Problem requirements:
Transcribe word for word the lines below from the line with "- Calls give" through the line with "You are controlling", ends included.

Data below:
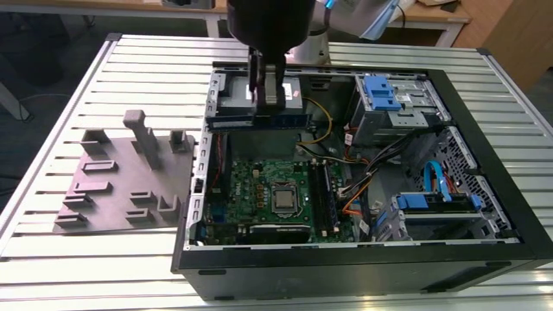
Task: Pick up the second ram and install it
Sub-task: 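Pick up the second ram and move it above second insertion slot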
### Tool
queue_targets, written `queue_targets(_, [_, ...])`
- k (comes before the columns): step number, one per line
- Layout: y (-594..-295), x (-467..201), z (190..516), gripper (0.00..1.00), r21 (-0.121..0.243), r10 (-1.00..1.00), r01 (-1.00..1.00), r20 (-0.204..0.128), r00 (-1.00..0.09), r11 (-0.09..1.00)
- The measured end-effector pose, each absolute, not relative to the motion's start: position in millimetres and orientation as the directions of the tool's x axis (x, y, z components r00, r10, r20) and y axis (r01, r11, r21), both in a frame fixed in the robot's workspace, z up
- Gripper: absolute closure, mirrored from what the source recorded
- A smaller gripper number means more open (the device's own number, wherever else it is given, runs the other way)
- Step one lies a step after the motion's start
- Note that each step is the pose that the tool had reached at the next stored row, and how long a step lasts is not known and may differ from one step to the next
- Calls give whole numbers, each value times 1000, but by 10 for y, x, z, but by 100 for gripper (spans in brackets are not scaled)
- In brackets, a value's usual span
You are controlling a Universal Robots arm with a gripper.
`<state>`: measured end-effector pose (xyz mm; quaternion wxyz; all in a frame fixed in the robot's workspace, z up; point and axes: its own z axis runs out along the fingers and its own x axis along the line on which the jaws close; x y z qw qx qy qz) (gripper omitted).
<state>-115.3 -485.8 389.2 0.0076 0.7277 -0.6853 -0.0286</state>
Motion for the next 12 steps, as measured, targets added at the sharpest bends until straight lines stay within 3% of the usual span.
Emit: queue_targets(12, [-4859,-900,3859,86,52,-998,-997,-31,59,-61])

Exercise solution:
- Calls give whole numbers, each value times 1000, but by 10 for y, x, z, but by 100 for gripper (spans in brackets are not scaled)
- In brackets, a value's usual span
You are controlling a Universal Robots arm with a gripper.

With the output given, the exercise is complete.